The International Reporting Project (IRP) of the John Hopkins University School of Advanced International Studies (SAIS), USA, has selected 12 senior editors and producers from around the world to participate in a nine-day trip to Kenya as part of the IRP’s signature “Gatekeeper Editors” programme. Among those selected is Mr. Chido Onumah, coordinator of the Abuja-based African Centre for Media & Information Literacy. Others are Juliana Resende (BR Press, Brazil); Charlott Schönwetter (Mädchenmannschaft, Germany); Sanchita Sharma (Hindustan Times, India); Isaac Esipisu (Reuters; University of Witwatersrand, South Africa); Lola Huete Machado (El Pais, Spain); Julia Manning (Daily Mail, UK); Martin Robbins (The Guardian, UK); Lynn Schreiber (Jump! Magazine, UK); Irin Carmon (Salon.com, U.S.); Jeff Sharlet (Dartmouth College, KillingTheBuddha.com, U.S.); and Mark Thoma (University of Oregon, Economist’s View, U.S.).

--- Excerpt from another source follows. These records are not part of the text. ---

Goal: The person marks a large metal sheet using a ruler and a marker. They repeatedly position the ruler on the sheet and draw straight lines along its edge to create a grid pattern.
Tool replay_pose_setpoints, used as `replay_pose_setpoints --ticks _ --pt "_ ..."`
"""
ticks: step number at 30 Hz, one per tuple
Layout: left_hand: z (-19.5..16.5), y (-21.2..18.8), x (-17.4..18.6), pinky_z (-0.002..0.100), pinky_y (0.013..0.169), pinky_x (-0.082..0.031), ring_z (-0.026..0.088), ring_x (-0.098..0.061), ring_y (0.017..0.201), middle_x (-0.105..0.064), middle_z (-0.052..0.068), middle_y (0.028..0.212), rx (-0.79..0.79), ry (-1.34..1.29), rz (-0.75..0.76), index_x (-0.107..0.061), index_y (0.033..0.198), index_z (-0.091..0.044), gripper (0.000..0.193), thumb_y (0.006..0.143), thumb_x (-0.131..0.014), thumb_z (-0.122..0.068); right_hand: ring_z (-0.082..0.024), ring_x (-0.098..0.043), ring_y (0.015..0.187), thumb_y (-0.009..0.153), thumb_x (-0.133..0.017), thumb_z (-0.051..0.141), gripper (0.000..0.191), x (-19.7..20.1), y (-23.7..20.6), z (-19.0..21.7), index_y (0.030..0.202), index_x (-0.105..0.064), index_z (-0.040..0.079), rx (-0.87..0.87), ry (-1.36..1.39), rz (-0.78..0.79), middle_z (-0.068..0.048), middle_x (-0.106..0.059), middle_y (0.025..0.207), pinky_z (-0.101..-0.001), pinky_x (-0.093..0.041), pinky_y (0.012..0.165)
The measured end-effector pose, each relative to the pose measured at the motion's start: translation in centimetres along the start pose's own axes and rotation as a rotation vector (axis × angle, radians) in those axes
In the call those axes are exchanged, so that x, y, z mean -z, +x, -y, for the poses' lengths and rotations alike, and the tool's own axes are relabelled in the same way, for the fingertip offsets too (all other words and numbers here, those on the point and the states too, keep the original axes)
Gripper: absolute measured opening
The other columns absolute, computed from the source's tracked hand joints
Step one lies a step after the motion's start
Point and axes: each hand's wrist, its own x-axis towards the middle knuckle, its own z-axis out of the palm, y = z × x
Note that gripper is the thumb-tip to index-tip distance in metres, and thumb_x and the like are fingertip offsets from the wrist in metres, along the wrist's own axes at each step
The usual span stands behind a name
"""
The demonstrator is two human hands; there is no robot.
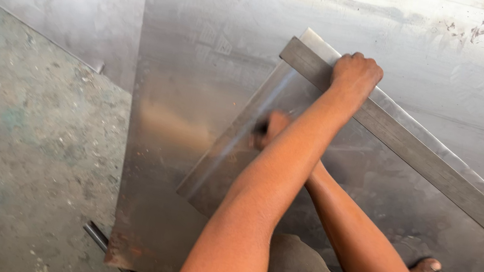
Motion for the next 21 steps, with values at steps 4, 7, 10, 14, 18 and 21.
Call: replay_pose_setpoints --ticks 4,7,10,14,18,21 --pt "0.0 -0.1 -0.7 0.035 0.083 -0.058 0.022 -0.067 0.102 -0.073 0.004 0.096 -0.006 -0.007 -0.061 -0.076 0.089 -0.013 0.013 0.078 -0.078 -0.007 -0.029 -0.069 0.094 0.091 -0.077 0.018 0.019 1.3 3.2 -1.0 0.104 -0.071 0.005 -0.128 -0.05 -0.738 -0.011 -0.07 0.109 -0.0414 -0.053 0.085" --pt "0.1 -0.1 -0.8 0.035 0.082 -0.058 0.022 -0.068 0.101 -0.073 0.004 0.096 -0.018 0.003 -0.064 -0.076 0.088 -0.012 0.011 0.079 -0.078 -0.007 -0.029 -0.067 0.095 0.093 -0.076 0.018 0.018 2.6 4.1 -0.4 0.105 -0.07 0.005 -0.126 -0.12 -0.806 -0.008 -0.067 0.11 -0.0414 -0.052 0.085" --pt "0.2 -0.1 -0.8 0.035 0.082 -0.058 0.021 -0.068 0.1 -0.074 0.005 0.094 -0.02 -0.014 -0.072 -0.076 0.087 -0.012 0.011 0.077 -0.078 -0.007 -0.029 -0.066 0.093 0.094 -0.076 0.016 0.018 3.0 3.6 0.2 0.106 -0.07 0.005 -0.081 -0.135 -0.8 -0.009 -0.066 0.109 -0.0405 -0.052 0.084" --pt "0.2 0.0 -0.9 0.035 0.081 -0.058 0.022 -0.069 0.099 -0.074 0.006 0.094 -0.017 -0.012 -0.087 -0.076 0.086 -0.011 0.009 0.077 -0.079 -0.008 -0.027 -0.067 0.09 0.093 -0.076 0.014 0.016 3.2 3.5 0.5 0.103 -0.07 0.005 -0.012 -0.144 -0.839 -0.008 -0.067 0.105 -0.0389 -0.053 0.08" --pt "0.3 0.2 -1.3 0.033 0.082 -0.058 0.021 -0.069 0.1 -0.074 0.006 0.094 -0.013 -0.024 -0.031 -0.076 0.087 -0.011 0.01 0.078 -0.079 -0.007 -0.027 -0.065 0.083 0.094 -0.074 0.011 0.009 3.5 4.9 0.1 0.098 -0.071 0.003 -0.083 -0.207 -0.77 -0.01 -0.066 0.102 -0.0397 -0.052 0.074" --pt "0.3 0.4 -1.4 0.034 0.08 -0.059 0.022 -0.069 0.1 -0.073 0.006 0.096 -0.014 -0.011 -0.064 -0.076 0.088 -0.01 0.015 0.075 -0.079 -0.003 -0.027 -0.066 0.085 0.092 -0.075 0.012 0.012 4.0 5.0 0.5 0.1 -0.071 0.004 -0.108 -0.212 -0.718 -0.01 -0.067 0.102 -0.0399 -0.053 0.077"
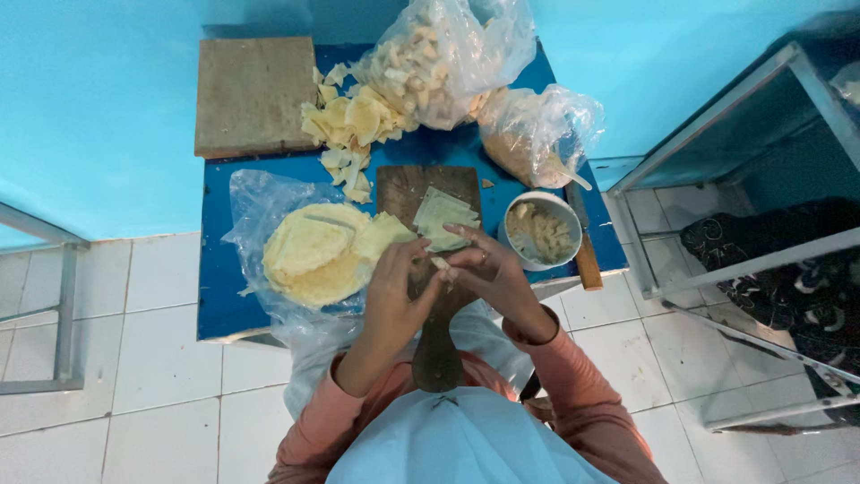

The trip, from June 17-26, 2012, is part of a special IRP bloggers’ trip focusing on issues of family health, reproductive issues and the impact of population growth. The senior journalists will take part in an intensive programme to learn about Kenya.
Each year the IRP selects two groups of “Gatekeeper Editors” to travel to a country or region to learn more about critical global issues to help them improve their news organisations’ international coverage. Many Gatekeepers produce stories or blog posts from the trips.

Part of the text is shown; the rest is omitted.